Clustering exposes complications regarding: shared data, latency, concurrency, transactions, central control, security, failovers, and so forth. It's hard because it's hard.

Share
twitter facebook
- Re:TANSTAAFL (Score:1)
  
  by GigsVT ( 208848 ) writes:
  
  It's hard because it's hard
  
  Ask Slashdots like this one, and succinct replies like this one make me wish there was an option to immediately archive a story with just one comment if enough people vote for it. :)
- Re:TANSTAAFL (Score:1)
  
  by sumirati ( 639201 ) writes:
  
  Clustering exposes complications regarding: shared data, latency, concurrency, transactions, central control, security, failovers, and so forth.
  
  I'm very happy that my clusters don't require forth.
duh (Score:3, Informative)

by jpmkm ( 160526 ) writes: on Tuesday September 13, 2005 @05:23PM (#13551115) Homepage

How is this magical cpu virtualizer going to know what it can split up and send to different computers? Like another poster mentioned, latency is the big issue. If your cpu virtualizer arbitrarily sends instructions over the network to other nodes, but the original program still expects them to be executed at local cpu speed then things are going to get fucked up fast. I wouldn't be surprised if the final result is actually slower than just running the job on one box.

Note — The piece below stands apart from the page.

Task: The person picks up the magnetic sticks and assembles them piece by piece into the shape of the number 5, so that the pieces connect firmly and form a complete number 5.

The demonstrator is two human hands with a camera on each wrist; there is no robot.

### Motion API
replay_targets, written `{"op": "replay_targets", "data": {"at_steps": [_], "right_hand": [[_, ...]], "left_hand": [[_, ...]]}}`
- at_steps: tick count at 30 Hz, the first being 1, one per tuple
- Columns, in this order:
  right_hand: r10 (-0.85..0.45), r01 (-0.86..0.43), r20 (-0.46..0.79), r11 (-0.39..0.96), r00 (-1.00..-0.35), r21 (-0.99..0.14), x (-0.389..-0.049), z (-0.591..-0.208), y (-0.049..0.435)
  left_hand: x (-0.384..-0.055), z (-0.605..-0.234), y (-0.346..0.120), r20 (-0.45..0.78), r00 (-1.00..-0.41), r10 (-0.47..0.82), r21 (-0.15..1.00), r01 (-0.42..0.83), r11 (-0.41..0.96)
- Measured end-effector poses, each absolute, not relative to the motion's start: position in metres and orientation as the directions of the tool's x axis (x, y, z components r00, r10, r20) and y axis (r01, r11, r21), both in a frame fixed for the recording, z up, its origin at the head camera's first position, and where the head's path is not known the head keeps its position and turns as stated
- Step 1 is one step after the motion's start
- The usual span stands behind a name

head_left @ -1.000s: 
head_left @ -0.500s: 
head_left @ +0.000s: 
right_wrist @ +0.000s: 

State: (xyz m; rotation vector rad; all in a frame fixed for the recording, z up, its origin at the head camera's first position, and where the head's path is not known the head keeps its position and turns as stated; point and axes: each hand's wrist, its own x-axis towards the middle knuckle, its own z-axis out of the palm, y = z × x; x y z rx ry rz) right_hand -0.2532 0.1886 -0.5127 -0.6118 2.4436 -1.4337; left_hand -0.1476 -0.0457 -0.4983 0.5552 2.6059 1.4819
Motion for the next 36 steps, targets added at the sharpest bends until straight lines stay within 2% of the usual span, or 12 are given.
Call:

Basically, what's wrong with this idea is the clustering software has no way of knowing what it can chunk up and spit out to other nodes unless the programmer of the software in question tells it. Some multithreaded programs can be run on clusters without a rewrite, but there is already clustering software for that application. What the OP is suggesting is similar to rerouting highway traffic by arbitrarily plucking cars off the highway and putting them on random side streets. They all may get there eventually and, at first, it may seem like they are moving faster, but in the end it just takes everyone a lot longer to reach their destination. Now, if the drivers themselves planned alternate routes to help alleviate congestion on the highways, then there's a good chance everyone would get to their destinations faster.

Share
twitter facebook
- Re:duh (Score:2)
  
  by Everleet ( 785889 ) writes:
  
  No, it's more like chopping up a bus, leaving one passenger with each piece, and telling them all to drive to the same destination. Unless the problem actually is parallelizable, in which case you'd tell them to drive to different destinations.
  
  Then again, it's even more like chopping up the highway into short, disconnected, side-by-side pieces, giving the group some number of go-karts (depending on the problem), and telling each person to drive down a different piece than they started on.
openMosix (Score:2)

by Noksagt ( 69097 ) writes:

openMosix [sourceforge.net] is a GPLed fork of MOSIX [mosix.org] & is undergoing rapid development. No need to recode apps. Apps will work like they do in an SMP machine. So, if they are already faster on a dual-processor machine, they won't need to use special libraries or threading methods to work over several workstations.
- Re:openMosix (Score:2)
  
  by samjam ( 256347 ) writes:
  
  This is true;
  
  but unless your app is heavily CPU bound it will probably stick to its home node.
  
  If the app does much io, like say, processing batches postscript files, it will probably stay in its home node maybe unless you manage to get global block devices working to convince mosix that the io is as good from anynode.
  
  Mosix sounds good because you don't have to "do" anything special but most apps won't benefit from it.
  - Re:openMosix (Score:3, Informative)
    
    by Noksagt ( 69097 ) writes:
    
    I agree that you may have to make some of these kinds of design changes to benefit for one application processes. But you'd really have to make those if you use other clustering solutions too. With Mosix, you don't have to make the kind of implementation-specific changes, though.
    
    (And, for your particular example, mosix has a number of schedulers & you can schedule manually. You can trivially send one postscript file to each node. Of course you can do this "braindead" clustering with a script, but it
    - Re:openMosix (Score:2)
      
      by AugstWest ( 79042 ) writes:
      
      Well, the reason I'm asking is that I'm starting a job in a Math department at a University, where I'll have too much free time and lots of underused Linux machines around. They do a lot of very cpu-intensive work, and I was thinking it'd be a fun learning project to put something together.
      - Re:openMosix (Score:2)
        
        by NitsujTPU ( 19263 ) writes:
        
        Mosix is a quick solution. It's not going to get you the most bang for your buck if you're trying to develop some amazing supercomputer, but it will certainly get you the biggest bang for your buck if you're interested in something you could put together in an afternoon and pump some good performance out of.
Wrong problem. (Score:2)

by Mr2cents ( 323101 ) writes:

More processors don't always increase speed, you have to be able to split up the problem in chunks and then work on them at the same time. The algorithms that simulate a processor aren't easily run in parallel, basically. Or require too much communication overhead.
Compilers (Score:4, Interesting)

by Marillion ( 33728 ) writes: <ericbardes@gm[ ].com ['ail' in gap]> on Tuesday September 13, 2005 @05:30PM (#13551170)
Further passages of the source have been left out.